@hackage inline-asm0.4.0.2

Inline some Assembly in ur Haskell!

inline-asm

Build Status

When inline C is too safe.

Did you try inline-c, but it's not enough? You need more? Nothing seems to satisfy? inline-asm to the rescue!

And, since the inline assembly is just a usual Haskell value (even if manipulated at compile-time), there's a lot of pretty cool stuff one can do, like, for instance, explicit compile-time loop unrolling.

Examples

Swapping two Ints and also incrementing one of them by two:

defineAsmFun "swap2p1"
  [asmTy| (a : Int) (b : Int) | (_ : Int) (_ : Int)]
  [asm|
  xchg {a}, {b}
  add $2, {b}
  |]

(note the {a}, {b} antiquoters)

Getting the last character of a ByteString, or a default character if it's empty:

defineAsmFun "lastChar"
  [asmTy| (bs : ByteString) (def : Word) | (w : Word) |]
  [asm|
  test {bs:len}, {bs:len}
  jz is_zero
  movzbq -1({bs:ptr},{bs:len}), {w}
  RET_HASK
is_zero:
  mov {def}, {w}
  |]

(note the special {bs:ptr} and {bs:len} antiquoters, as well as RET_HASK command to return early)

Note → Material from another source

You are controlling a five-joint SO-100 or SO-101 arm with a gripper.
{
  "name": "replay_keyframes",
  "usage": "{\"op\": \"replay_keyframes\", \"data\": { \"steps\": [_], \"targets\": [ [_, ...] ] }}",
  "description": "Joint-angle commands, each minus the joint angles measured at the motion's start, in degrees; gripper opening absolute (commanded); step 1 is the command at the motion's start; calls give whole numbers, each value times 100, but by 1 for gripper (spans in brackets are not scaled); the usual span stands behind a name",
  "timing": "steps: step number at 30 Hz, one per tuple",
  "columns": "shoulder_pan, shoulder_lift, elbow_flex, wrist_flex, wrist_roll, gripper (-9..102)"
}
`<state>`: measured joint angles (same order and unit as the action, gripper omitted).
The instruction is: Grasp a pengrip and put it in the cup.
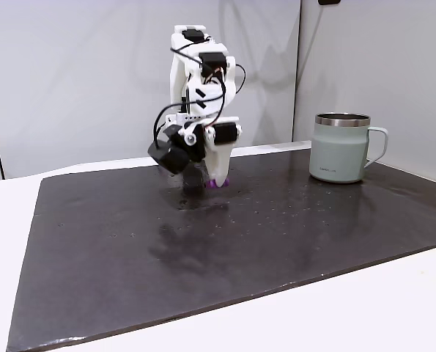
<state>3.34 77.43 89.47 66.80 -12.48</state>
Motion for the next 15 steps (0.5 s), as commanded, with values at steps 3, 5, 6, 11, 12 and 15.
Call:
{"op": "replay_keyframes", "data": {
  "steps": [3, 5, 6, 11, 12, 15],
  "targets": [
    [149, 1230, -1055, 879, 105, 0],
    [176, 1485, -1266, 1107, 105, 0],
    [176, 1600, -1345, 1195, 105, 0],
    [44, 1890, -1556, 1336, 123, 0],
    [-35, 1890, -1582, 1345, 149, 0],
    [-431, 1863, -1775, 1459, 272, 0]
  ]
}}
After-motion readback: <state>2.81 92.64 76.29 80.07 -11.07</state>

SIMD-accelerated character occurrences count in a string:

defineAsmFun "countCharSSE42"
  [asmTy| (ch : Word8) (ptr : Ptr Word8) (len : Int) | (cnt : Int) |] $
  unroll "i" [12..15]
  [asm|
  push %r{i}|] <> [asm|
  vmovd {ch}, %xmm15
  vpxor %xmm0, %xmm0, %xmm0
  vpshufb %xmm0, %xmm15, %xmm15

  shr $7, {len}

  mov $16, %eax
  mov $16, %edx

  xor {cnt}, {cnt}

  {move ptr rdi}
loop: |] <> unrolls "i" [1..8] [
  [asm|
  vmovdqa {(i - 1) * 0x10}({ptr}), %xmm{i}
  |], [asm|
  vpcmpestrm $10, %xmm15, %xmm{i}
  vmovdqa %xmm0, %xmm{i}
  |], [asm|
  vmovq %xmm{i}, %r{i + 7}
  |], [asm|
  popcnt %r{i + 7}, %r{i + 7}
  |], [asm|
  add %r{i + 7}, {cnt}
  |]
  ] <>
  [asm|
  add $128, {ptr}
  dec {len}
  jnz loop|] <> unroll "i" [15,14..12] [asm|
  pop %r{i} |]

(note the unroll/unrolls Haskell function for compile-time code generation and loop unrolling with arithmetic expressions in the templates)

Basic usage

The entry point is the defineAsmFun function from Language.Asm.Inline as well as the asm and asmTy quasiquoters from Language.Asm.Inline.QQ.

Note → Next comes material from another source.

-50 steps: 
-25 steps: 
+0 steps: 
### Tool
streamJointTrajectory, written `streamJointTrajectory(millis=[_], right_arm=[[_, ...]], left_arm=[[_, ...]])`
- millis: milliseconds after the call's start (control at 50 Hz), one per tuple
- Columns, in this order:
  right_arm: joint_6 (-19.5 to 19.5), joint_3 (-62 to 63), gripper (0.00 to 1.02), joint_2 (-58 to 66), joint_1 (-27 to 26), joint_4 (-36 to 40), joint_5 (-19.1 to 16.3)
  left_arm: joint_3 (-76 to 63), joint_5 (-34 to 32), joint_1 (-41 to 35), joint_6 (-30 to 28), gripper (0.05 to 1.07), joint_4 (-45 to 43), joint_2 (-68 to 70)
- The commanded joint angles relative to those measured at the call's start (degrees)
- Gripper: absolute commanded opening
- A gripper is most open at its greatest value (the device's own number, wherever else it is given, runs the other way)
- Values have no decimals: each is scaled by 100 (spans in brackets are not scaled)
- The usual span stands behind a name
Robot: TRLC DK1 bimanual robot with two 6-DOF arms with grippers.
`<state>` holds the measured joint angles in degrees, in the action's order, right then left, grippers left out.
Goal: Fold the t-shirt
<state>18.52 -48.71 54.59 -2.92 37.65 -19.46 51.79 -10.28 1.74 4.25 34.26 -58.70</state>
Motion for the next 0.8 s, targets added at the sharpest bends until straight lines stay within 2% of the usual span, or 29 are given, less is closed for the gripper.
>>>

First, enable some extensions required for Template Haskell and for the unlifted FFI marshalling stuff:

{-# LANGUAGE TemplateHaskell, QuasiQuotes #-}
{-# LANGUAGE GHCForeignImportPrim, UnliftedFFITypes, UnboxedTuples #-}

then one can just do

defineAsmFun "funName"
  [asmTy| (someInt : Int) (somePtr : Ptr Word) (someStr : BS.ByteString) | (len : Int) (count : Int) |]
  [asm|
  ; your asm code follows
  |]

to define a function funName of the type Int -> Ptr Word -> BS.ByteString -> (Int, Int).

Antiquotation

Good news: it's not necessary to memorize the GHC calling convention to access the arguments and the output values slots! Instead, one can use the {someInt} syntax to refer to the argument or the return slot named someInt.

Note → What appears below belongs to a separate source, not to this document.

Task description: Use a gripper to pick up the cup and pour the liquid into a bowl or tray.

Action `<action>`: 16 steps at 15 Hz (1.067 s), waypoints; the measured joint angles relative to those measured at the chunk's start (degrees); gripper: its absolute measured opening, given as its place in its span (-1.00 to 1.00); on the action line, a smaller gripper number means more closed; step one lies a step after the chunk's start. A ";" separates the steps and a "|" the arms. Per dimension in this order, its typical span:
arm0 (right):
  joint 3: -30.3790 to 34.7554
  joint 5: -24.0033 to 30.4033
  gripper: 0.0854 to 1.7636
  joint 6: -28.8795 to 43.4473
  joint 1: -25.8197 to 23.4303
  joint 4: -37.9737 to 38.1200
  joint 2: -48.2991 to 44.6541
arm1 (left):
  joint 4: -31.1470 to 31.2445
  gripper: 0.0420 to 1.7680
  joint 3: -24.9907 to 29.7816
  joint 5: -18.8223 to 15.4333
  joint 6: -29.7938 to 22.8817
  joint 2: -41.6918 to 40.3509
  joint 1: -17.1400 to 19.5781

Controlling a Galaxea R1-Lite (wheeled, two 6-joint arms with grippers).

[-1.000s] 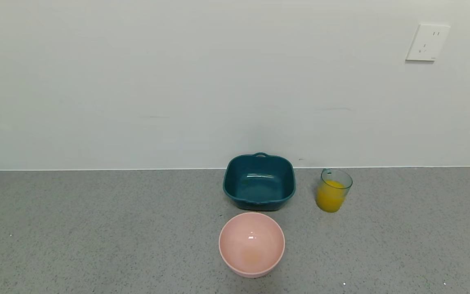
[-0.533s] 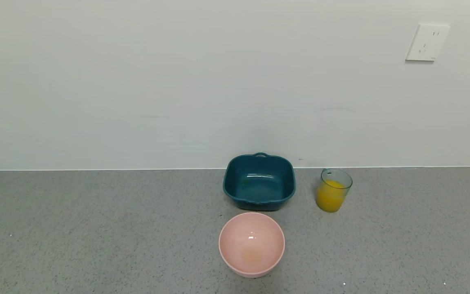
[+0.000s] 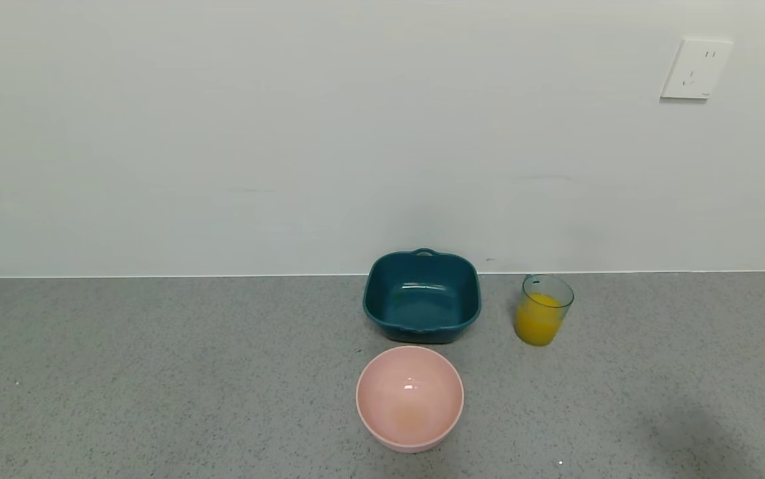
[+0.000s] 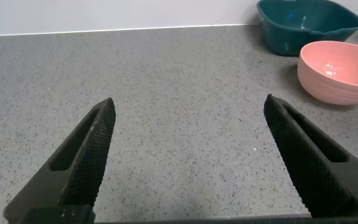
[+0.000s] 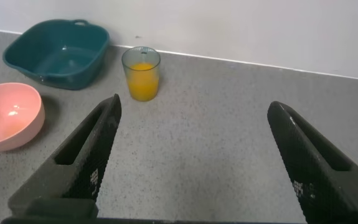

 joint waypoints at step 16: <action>-4.11 -0.60 0.94 1.66 9.84 -29.14 52.22 | 0.00 0.94 0.00 -0.02 0.02 0.00 0.00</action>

NB: despite that, be careful to not accidentally overwrite an input parameter for now by picking a wrong register for temporary computations. We might introduce some syntax to pick unused registers in a future version, but for now care must be taken.

ByteString parameters are supported, but, being composite objects, they are a bit special: an input parameter of type ByteString actually takes two registers: one for the address of the string, and one for its length.

Sometimes it might be handy to reassociate an input parameter with another register. For this, the {move argName newReg} antiquoter can be used (for instance, {move someInt rdi}). This will both update the mapping from argument names to register names as well as issue an assembly mov command.

In case you need to return early to Haskell-land, just write RET_HASK, which gets substituted by the actual command to return to Haskell.

Explicit loop unrolling

The asm quasiquoter basically produces a string, so it can be manipulated at compile-time with arbitrary Haskell functions. In particular, a string template can be replicated at compile time.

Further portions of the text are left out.